April 6, 2020

Caple: The Overrating Of Mariano Rivera

[Draft Post, September 27, 2013]

The Overrating Of Mariano Rivera
Jim Caple, ESPN
Before you bring the tar to a boil and gather more feathers, let me again cite the work of Project Retrosheet founder Dave Smith. He thoroughly and tirelessly researched games from more than seven decades and found that the rate at which teams win games with late-inning leads basically has not changed. Teams leading by one run after eight innings have gone on to win 85.7 percent of the time. That number goes up to 93.7 percent when leading by two runs, and 97.5 percent when leading by three runs.

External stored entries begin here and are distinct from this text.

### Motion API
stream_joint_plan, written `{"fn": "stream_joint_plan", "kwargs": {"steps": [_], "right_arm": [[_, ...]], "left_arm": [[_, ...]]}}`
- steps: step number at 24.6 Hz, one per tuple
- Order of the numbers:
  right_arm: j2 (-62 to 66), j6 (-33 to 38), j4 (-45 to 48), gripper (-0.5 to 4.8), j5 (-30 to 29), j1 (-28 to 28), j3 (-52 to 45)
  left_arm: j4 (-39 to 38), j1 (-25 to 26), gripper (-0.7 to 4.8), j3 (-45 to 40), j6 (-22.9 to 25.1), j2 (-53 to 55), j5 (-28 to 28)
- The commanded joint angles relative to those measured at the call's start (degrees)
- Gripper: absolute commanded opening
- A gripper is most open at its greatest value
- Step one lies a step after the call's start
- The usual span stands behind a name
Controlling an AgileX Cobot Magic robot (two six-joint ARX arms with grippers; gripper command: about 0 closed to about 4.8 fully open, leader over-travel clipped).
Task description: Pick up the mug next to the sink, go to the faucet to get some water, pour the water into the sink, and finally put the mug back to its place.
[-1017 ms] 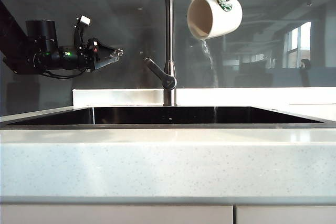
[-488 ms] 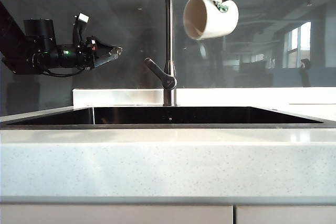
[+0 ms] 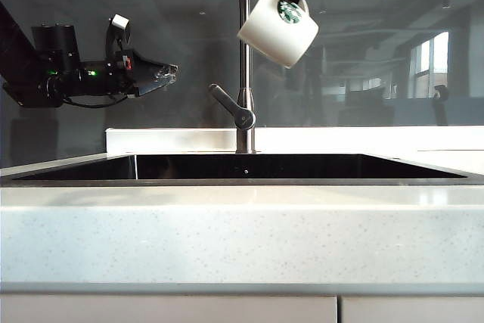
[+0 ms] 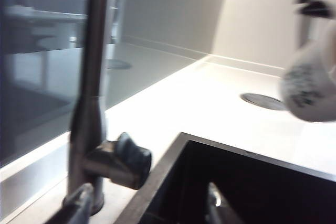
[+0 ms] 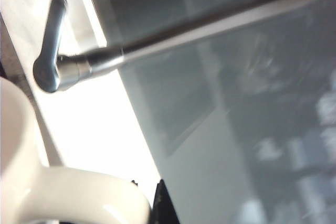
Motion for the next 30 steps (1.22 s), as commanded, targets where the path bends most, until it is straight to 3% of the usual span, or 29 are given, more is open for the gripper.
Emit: {"fn": "stream_joint_plan", "kwargs": {"steps": [1,4,7,17,22,24,26,30], "right_arm": [[-1.1,12.7,-2.6,-0.05,-1.7,-4.3,0.7],[-1.0,20.7,-7.2,-0.05,-10.6,-9.6,0.6],[-1.0,26.2,-7.4,-0.05,-15.7,-14.7,-1.2],[-1.1,32.4,-1.6,-0.05,-21.4,-22.6,-12.7],[-1.1,35.1,3.7,-0.05,-27.1,-26.1,-17.6],[-1.1,36.4,5.1,-0.05,-29.3,-27.6,-18.6],[-1.2,36.3,5.3,-0.05,-31.0,-28.8,-19.1],[-1.1,36.3,5.5,-0.05,-32.7,-30.1,-19.1]], "left_arm": [[8.0,1.3,2.84,0.2,-7.3,-0.5,1.7],[19.4,1.9,2.88,0.2,-16.4,-0.5,2.6],[31.3,2.3,2.88,0.2,-25.6,-0.5,1.1],[31.3,2.4,2.86,0.2,-24.9,-0.9,0.2],[29.2,2.4,2.73,0.2,-19.1,-0.9,-1.2],[23.5,2.4,2.73,0.2,-13.1,-0.9,-4.0],[11.1,2.3,2.74,0.2,-3.3,-0.9,-6.3],[-3.0,2.2,2.74,0.2,6.4,-0.8,-6.8]]}}
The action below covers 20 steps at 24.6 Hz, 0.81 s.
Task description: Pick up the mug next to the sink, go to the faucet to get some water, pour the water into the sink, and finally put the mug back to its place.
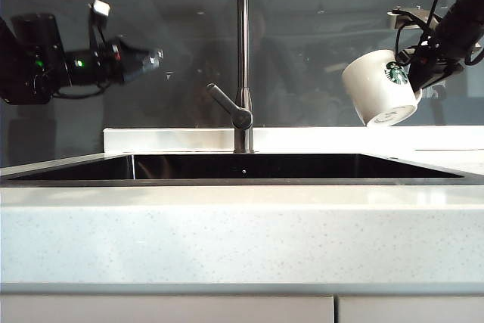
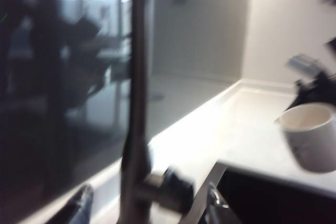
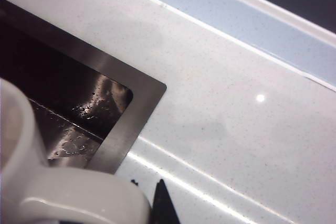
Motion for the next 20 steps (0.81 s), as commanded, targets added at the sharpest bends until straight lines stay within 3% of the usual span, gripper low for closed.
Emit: {"fn": "stream_joint_plan", "kwargs": {"steps": [1,4,8,10,16,20], "right_arm": [[-1.1,1.0,2.8,-0.05,-2.5,-0.7,0.5],[-1.0,0.8,4.6,-0.05,-2.5,-1.5,0.5],[-0.9,-0.1,7.3,-0.05,-3.7,-3.6,0.4],[-0.9,-1.4,8.7,-0.05,-4.3,-5.5,0.4],[1.6,-3.8,11.5,-0.05,-14.2,-9.6,0.4],[4.3,-3.9,12.8,-0.05,-16.7,-9.7,0.3]], "left_arm": [[-11.7,-0.3,2.74,0.1,9.8,-0.3,-0.1],[-15.4,-0.8,2.74,0.1,15.2,-0.3,-1.0],[-16.1,-0.8,2.79,0.1,16.9,-0.3,-7.4],[-16.2,-0.8,2.79,0.1,18.7,-0.3,-8.0],[-16.7,-0.9,2.79,0.1,18.7,-0.3,-7.9],[-16.5,-0.9,2.79,0.1,18.8,-0.3,-7.9]]}}
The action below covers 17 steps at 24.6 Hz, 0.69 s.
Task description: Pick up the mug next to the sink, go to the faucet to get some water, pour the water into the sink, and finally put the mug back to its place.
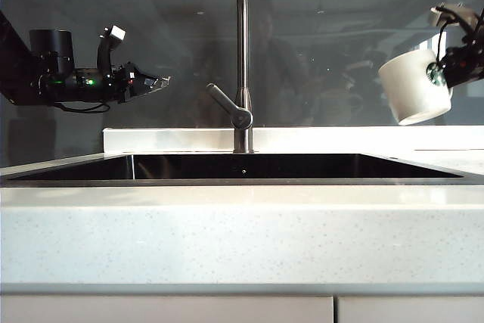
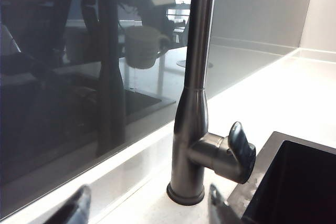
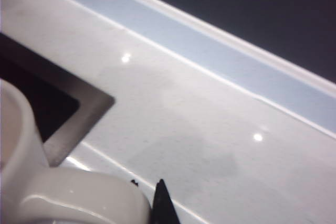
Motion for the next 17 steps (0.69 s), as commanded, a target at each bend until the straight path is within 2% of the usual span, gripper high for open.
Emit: {"fn": "stream_joint_plan", "kwargs": {"steps": [1,8,13,17], "right_arm": [[1.0,0.5,3.6,-0.05,-3.0,0.0,0.4],[5.7,2.6,14.7,-0.05,-2.2,0.0,0.4],[9.0,7.4,22.7,-0.05,-2.2,-0.1,0.4],[11.1,9.9,28.1,-0.05,0.1,0.0,0.4]], "left_arm": [[0.7,0.0,2.78,0.2,0.3,-0.3,0.0],[0.8,0.1,2.79,0.2,0.2,-0.3,0.0],[0.8,0.1,2.79,0.2,0.2,-0.3,-0.5],[0.8,0.1,2.79,0.2,0.2,-0.3,-0.9]]}}
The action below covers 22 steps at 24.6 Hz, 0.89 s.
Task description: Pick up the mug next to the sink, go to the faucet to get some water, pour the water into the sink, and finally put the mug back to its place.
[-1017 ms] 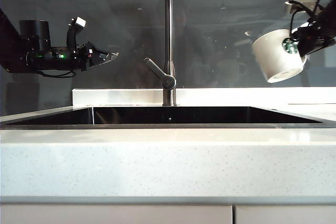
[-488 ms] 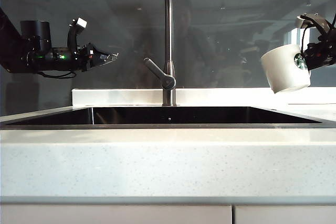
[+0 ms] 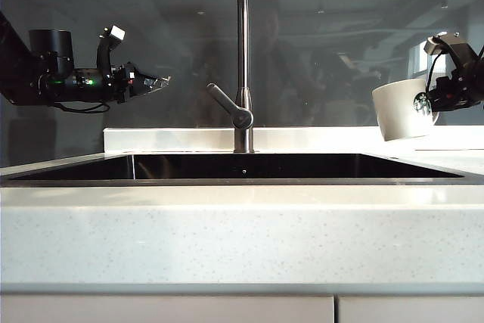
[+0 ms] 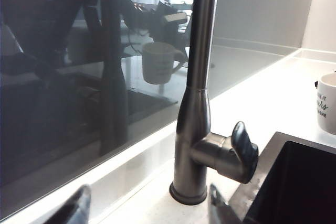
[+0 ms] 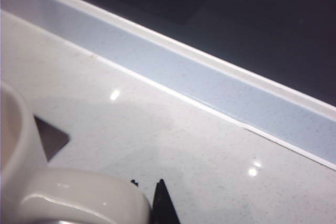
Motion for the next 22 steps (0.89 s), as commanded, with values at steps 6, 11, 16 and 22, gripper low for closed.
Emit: {"fn": "stream_joint_plan", "kwargs": {"steps": [6,11,16,22], "right_arm": [[3.2,6.7,14.0,-0.05,3.4,0.0,0.5],[4.7,7.4,14.7,-0.05,3.4,0.7,0.5],[5.0,7.5,16.3,-0.05,6.4,2.0,0.5],[5.6,7.5,18.6,-0.05,10.9,2.8,0.5]], "left_arm": [[0.8,0.0,2.79,0.2,0.2,-0.3,-0.4],[0.7,0.0,2.79,0.2,0.2,-0.3,-0.3],[0.8,0.0,2.78,0.2,0.2,-0.3,-0.3],[0.8,0.0,2.79,0.2,0.2,-0.3,-0.2]]}}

Mull that over, and then please tell me why Rivera is so amazing for having an 89.1 percent career save rate (which, by the way, is lower than Joe Nathan's). Because, basically, Rivera was not used except in games the Yankees were going to win 88 percent of the time anyway. Actually, the percentages were usually higher than that. According to Elias, of Rivera's 652 career saves, just under a third (210) were with a one-run lead when he took the mound while 216 were with a two-run lead, 180 with a three-run lead and 46 with a lead of at least four runs. ...

Will Rivera reach the Hall of Fame? Undoubtedly. But other than being the greatest closer ever, his numbers aren't as overwhelming in that regard as many assume. I'm not a disciple of WAR, but even that statistic doesn't rank Rivera high enough to warrant the gushing. FanGraphs lists his WAR at 40.2, or 12.3 points lower than that of Jack Morris, who still isn't in the Hall after 14 years on the ballot. ...

I'm not saying Rivera does not deserve to be in Cooperstown alongside Hall of Fame relievers Goose Gossage, Hoyt Wilhelm, Bruce Sutter and Rollie Fingers. Personally, I would much rather have Rivera than Fingers, Wilhelm or Sutter. I'm simply saying that because of his limited role, his career wasn't as extraordinary as we're led to believe.

What separates Rivera from other closers is his great longevity. (Well, his longevity and playing in the narrative-setting New York media market.) Most closers are good for a handful of seasons, then break down from the physical and/or mental stress. Rivera never broke down, never produced ulcers in his managers. He was consistent and reliable throughout his career. But he was consistent and reliable while performing an easier task than pitching an entire game every fifth day or 200-plus innings during a season.


peteinthebrook said...

Did he (Rivera) have a role in starting this damn virus or was that another fruit bat?

laura k said...

What? Can't hear you.

allan said...

Being a Yankee fan is certainly a sickness.